About thirty years ago, my mother and I went to England to visit friends from Maine who had moved to North Yorkshire. Their cottage was just outside Whitby, tucked among rolling hills and a vista so broad that it seemed you could see halfway across the country. For me, it was love at first sight, and as our friends very kindly drove us from beautiful spot to beautiful spot, I knew I had found my heart’s home. This was only emphasized by the flowers—even the smallest yard had pots of spilling color—the wonderful tea, and the large number of dogs who were out and about with their people. Finally, England is the home of Shakespeare, Jane Austen, and J.R.R. Tolkien, three very different but nonetheless brilliant writers. How could I not fall in love?
For a variety of reasons, it is highly unlikely that I will ever return to England. But I can visit via books (and blogs!), and it was with great pleasure that I read Bill Bryson’s The Road to Little Dribbling. Bryson is perhaps best known for A Walk in the Woods, which was recently made into a movie starring Robert Redford and Nick Nolte. In the movie, the terrific Emma Thompson played Bryson’s wife, and in real life, Bryson’s wife is indeed English. Because of this, the lucky fellow is actually allowed to live in England—yes, I am envious—and The Road to Little Dribbling is an account of his traveling from one end of Britain to the other, from Bognor Regis in the south to Cape Wrath in the north.
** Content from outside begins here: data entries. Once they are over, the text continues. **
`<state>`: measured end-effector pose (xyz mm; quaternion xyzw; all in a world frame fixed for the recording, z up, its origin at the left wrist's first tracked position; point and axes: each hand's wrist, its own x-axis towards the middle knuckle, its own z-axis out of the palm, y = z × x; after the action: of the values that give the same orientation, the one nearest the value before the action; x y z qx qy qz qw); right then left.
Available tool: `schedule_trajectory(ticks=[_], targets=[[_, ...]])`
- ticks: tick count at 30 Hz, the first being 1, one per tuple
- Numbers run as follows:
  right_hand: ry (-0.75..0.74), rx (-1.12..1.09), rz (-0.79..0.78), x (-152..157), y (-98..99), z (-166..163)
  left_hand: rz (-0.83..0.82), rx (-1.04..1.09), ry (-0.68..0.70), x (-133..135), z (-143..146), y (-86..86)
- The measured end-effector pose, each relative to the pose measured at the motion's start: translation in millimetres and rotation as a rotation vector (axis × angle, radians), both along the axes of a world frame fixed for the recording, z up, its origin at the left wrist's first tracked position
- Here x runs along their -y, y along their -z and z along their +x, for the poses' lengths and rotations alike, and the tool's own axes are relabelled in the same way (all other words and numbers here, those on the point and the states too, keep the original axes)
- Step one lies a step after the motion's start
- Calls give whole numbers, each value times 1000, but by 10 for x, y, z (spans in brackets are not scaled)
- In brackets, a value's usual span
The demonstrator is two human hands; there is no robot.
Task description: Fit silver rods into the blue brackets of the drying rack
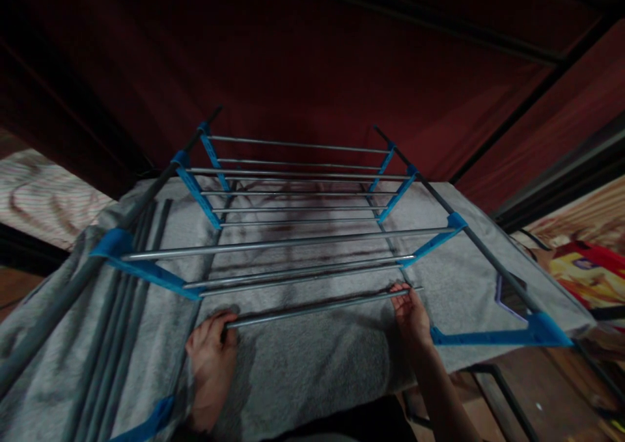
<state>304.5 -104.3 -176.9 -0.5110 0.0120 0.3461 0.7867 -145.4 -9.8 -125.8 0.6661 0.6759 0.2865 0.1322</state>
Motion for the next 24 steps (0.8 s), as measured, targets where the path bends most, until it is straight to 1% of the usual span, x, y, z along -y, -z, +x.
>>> schedule_trajectory(ticks=[6,9,16,24], targets=[[-2,-15,7,-5,-16,4,-23,15,-17,-11,12,-36],[2,-16,10,-8,-13,6,-10,24,-11,-16,6,-34],[-23,1,0,7,53,27,-9,24,7,-21,-25,-13],[-20,-3,-12,10,86,55,9,10,6,-40,-72,95]])
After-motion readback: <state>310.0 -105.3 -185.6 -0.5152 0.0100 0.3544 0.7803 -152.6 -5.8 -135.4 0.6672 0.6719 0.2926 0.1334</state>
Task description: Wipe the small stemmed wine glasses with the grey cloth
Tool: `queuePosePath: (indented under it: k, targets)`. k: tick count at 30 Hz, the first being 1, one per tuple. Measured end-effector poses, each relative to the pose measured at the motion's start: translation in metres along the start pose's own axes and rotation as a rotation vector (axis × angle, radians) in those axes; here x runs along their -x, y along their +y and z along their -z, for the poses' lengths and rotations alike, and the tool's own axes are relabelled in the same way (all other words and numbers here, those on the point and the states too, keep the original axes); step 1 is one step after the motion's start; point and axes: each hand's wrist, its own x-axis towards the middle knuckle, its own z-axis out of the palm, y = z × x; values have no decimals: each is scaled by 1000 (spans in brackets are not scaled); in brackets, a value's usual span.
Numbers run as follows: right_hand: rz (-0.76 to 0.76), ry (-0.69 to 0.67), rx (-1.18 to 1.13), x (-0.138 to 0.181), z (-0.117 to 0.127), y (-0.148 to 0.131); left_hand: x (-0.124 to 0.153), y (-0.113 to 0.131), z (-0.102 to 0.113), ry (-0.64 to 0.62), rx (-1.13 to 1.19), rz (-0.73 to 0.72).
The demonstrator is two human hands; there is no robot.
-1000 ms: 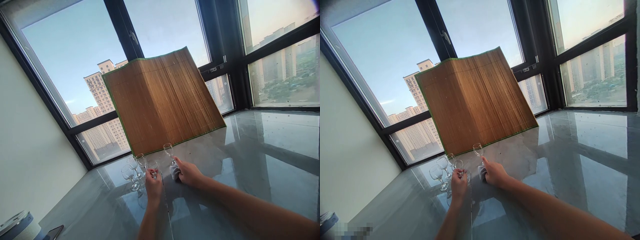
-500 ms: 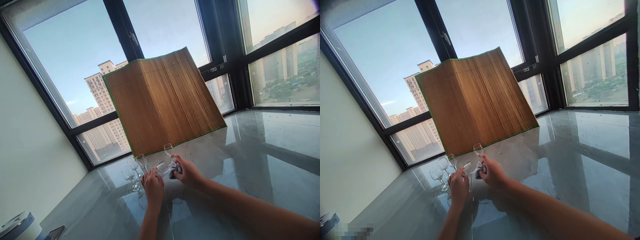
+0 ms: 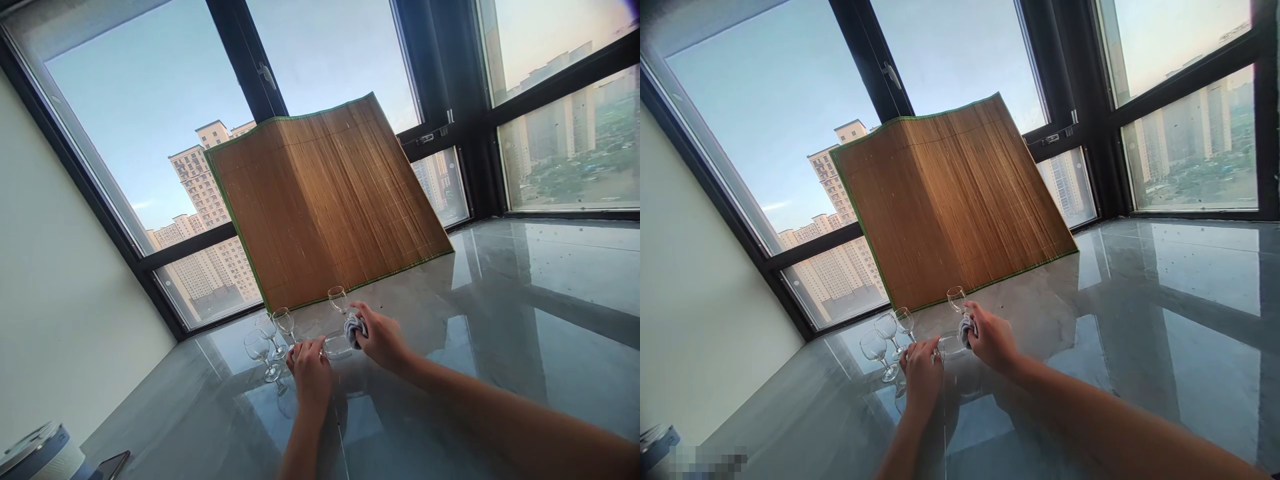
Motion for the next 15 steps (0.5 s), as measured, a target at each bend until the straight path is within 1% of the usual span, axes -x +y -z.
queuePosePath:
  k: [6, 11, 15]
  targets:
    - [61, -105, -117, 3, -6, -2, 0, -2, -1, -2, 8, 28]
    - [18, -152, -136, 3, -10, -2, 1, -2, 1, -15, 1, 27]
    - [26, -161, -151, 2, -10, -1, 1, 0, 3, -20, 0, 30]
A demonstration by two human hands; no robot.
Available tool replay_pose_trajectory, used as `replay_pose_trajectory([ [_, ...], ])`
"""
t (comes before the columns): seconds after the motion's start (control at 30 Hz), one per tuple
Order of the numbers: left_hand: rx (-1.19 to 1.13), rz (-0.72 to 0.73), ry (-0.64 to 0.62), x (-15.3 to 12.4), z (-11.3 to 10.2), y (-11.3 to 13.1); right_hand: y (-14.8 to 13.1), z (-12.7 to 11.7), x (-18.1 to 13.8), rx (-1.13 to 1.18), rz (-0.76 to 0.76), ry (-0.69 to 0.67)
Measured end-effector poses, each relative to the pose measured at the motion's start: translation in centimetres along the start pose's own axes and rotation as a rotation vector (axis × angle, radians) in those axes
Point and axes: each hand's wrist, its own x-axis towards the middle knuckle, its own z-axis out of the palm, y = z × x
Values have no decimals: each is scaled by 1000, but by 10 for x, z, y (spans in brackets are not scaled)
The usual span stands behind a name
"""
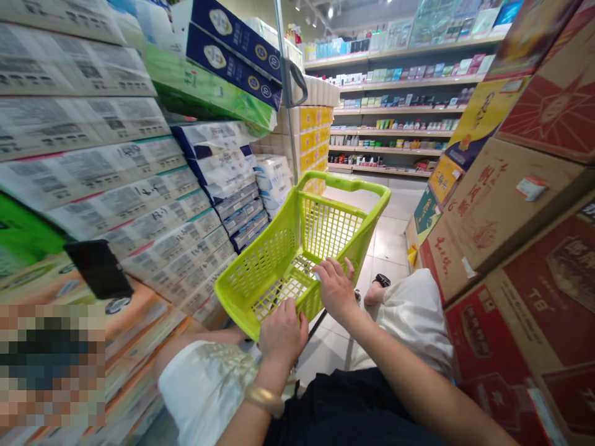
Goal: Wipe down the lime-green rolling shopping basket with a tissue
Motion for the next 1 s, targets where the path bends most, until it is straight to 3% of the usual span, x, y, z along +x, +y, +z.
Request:
replay_pose_trajectory([
  [0.27,15,25,15,0,3,-3,-33,4,-20,120,-172,-5],
  [0.5,-6,27,10,-3,2,-6,-18,0,-12,96,-124,26],
  [0.7,16,18,23,-4,7,-8,-36,4,-19,119,-119,60],
  [0.9,2,56,2,-7,7,-15,-42,-14,-20,267,-192,-67],
  [1.0,0,71,4,-8,6,-16,-43,-15,-19,332,-177,-10],
])
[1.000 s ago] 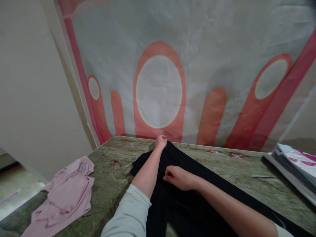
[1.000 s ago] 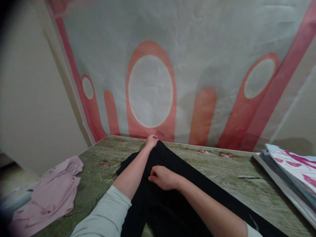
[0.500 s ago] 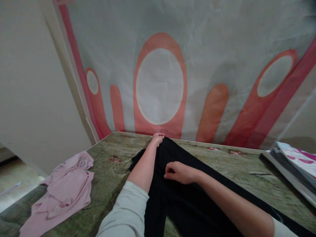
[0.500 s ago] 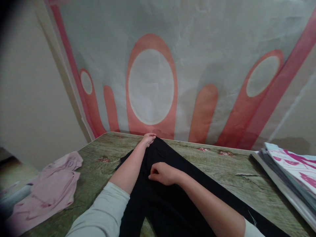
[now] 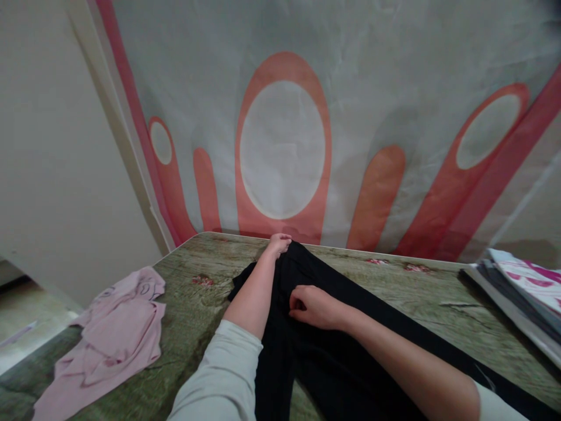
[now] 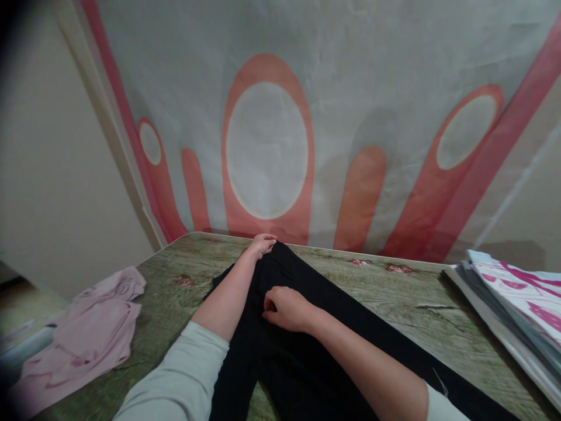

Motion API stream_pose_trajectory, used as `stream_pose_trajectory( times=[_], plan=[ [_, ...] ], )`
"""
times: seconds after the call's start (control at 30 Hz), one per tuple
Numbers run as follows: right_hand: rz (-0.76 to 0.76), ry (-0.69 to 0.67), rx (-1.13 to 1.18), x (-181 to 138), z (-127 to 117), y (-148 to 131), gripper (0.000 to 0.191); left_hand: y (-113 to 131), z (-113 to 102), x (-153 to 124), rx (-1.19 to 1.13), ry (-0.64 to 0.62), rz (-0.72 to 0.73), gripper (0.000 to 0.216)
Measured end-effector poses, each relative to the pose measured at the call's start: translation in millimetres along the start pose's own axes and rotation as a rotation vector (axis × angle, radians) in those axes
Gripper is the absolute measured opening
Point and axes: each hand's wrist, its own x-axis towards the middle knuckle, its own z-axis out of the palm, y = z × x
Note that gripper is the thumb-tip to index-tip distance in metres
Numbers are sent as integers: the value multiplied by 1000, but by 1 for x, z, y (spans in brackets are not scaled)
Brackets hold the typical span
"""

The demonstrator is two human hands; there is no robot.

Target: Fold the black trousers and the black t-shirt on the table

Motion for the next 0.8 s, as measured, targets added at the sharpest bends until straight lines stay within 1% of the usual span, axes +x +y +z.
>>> stream_pose_trajectory(
  times=[0.07, 0.17, 0.23, 0.3, 0.4, 0.47, 0.53, 0.57, 0.63, 0.73, 0.8],
  plan=[
    [8, -21, 31, 1, -2, 2, 5, 1, 0, -1, -4, 2, -3, 20],
    [25, -37, 70, 1, -10, 8, 8, 0, 0, -1, 1, 0, -3, 20],
    [41, -10, 76, 1, -20, 13, 11, -1, 1, -1, 11, -4, 5, 19],
    [70, 51, 56, 0, -35, 18, 12, -1, 2, -1, 29, -7, 18, 18],
    [117, 119, -15, -8, -67, 21, 12, -1, 4, -1, 68, -13, 48, 17],
    [129, 90, -78, -16, -87, 18, 13, 0, 4, -2, 100, -14, 72, 20],
    [138, 15, -152, -25, -101, 12, 15, 1, 4, -3, 131, -10, 97, 25],
    [143, -33, -195, -29, -103, 8, 18, 1, 4, -4, 144, -6, 109, 26],
    [134, -132, -287, -40, -97, -2, 26, 1, 4, -4, 163, 5, 133, 28],
    [30, -224, -386, -57, -71, -18, 45, 0, 4, -4, 182, 18, 161, 27],
    [-84, -227, -384, -68, -52, -27, 56, -1, 4, -4, 194, 19, 167, 25]
  ],
)
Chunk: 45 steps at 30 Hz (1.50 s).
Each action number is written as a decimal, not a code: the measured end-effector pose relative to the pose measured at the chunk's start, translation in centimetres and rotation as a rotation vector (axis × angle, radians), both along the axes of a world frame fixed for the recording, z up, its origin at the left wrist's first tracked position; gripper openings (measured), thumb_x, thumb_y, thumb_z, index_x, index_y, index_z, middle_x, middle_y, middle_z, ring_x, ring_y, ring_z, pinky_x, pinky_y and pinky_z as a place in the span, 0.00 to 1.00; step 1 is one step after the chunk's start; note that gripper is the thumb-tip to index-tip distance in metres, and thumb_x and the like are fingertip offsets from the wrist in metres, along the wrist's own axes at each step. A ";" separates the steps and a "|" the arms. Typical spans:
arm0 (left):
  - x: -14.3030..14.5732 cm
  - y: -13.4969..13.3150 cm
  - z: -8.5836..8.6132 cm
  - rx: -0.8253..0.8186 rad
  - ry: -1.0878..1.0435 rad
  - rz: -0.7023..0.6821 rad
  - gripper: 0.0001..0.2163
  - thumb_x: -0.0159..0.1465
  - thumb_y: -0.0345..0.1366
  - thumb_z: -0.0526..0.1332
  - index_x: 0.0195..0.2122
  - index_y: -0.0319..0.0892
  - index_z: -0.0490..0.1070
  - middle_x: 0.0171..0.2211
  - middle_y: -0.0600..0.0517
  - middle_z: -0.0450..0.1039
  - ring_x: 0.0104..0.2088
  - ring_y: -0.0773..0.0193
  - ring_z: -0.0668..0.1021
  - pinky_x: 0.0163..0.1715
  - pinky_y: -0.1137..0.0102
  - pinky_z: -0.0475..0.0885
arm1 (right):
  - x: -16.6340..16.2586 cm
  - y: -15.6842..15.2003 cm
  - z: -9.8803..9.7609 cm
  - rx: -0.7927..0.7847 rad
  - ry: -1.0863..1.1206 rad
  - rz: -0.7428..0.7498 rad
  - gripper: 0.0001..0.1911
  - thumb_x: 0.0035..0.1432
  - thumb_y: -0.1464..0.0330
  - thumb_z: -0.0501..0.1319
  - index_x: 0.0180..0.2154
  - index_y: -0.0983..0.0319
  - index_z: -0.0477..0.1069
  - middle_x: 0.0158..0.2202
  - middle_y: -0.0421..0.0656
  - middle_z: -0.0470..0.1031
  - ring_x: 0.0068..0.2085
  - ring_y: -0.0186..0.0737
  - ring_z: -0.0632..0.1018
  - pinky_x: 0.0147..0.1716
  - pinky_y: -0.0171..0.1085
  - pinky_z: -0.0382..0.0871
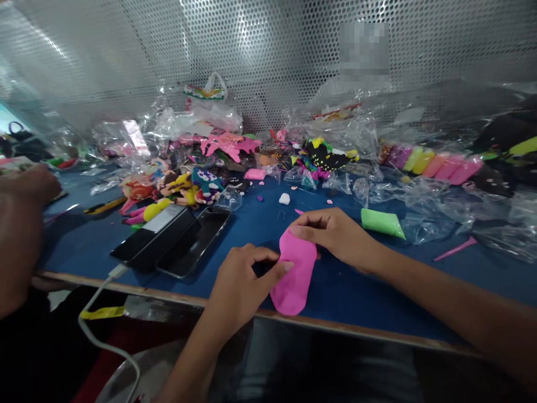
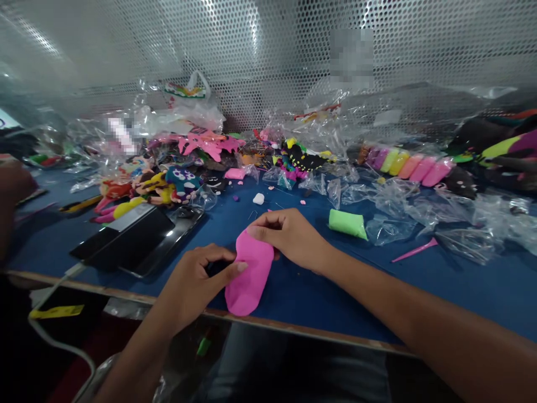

He dubs this route the Bryson Line.
But as to be expected from this lively, discursive writer, Bryson does not exactly follow this straight line. Instead, he zigs and zags his way through Britain, going to Wales, Cornwall, the Lake Distract, North Yorkshire, Hampshire, and many other places, touching bases with the Bryson Line from time to time. Along the way, he visits museums, walks in the countryside, and drinks a fair amount of beer. Ever curious, Bryson writes about the history of the many places he visits. Then, of course, there is his famous snarkiness—his acerbic observations and crotchets—amusing but fortunately kept in check. For this reader, a little snarkiness goes a long way.
While not without its criticisms—no place, of course, is perfect—The Road to Little Dribbling is in essence a love letter to England, and for Bryson, as for me, the countryside is his greatest love. At the end of the book he writes that he loves England for many reasons, but chiefly because of “the beauty of the countryside. Goodness me, what an achievement….there isn’t a landscape in the world that is more artfully worked, more lovely to behold, more comfortable to be in than the countryside of Great Britain. It is the world’s largest park, its most perfect accidental garden. I think it may be the British nation’s most glorious achievement.”
So well put and so true. I have decided that The Road to Little Dribbling is a book for the home library—I borrowed it from our town’s library—and I will be putting it on my wish list.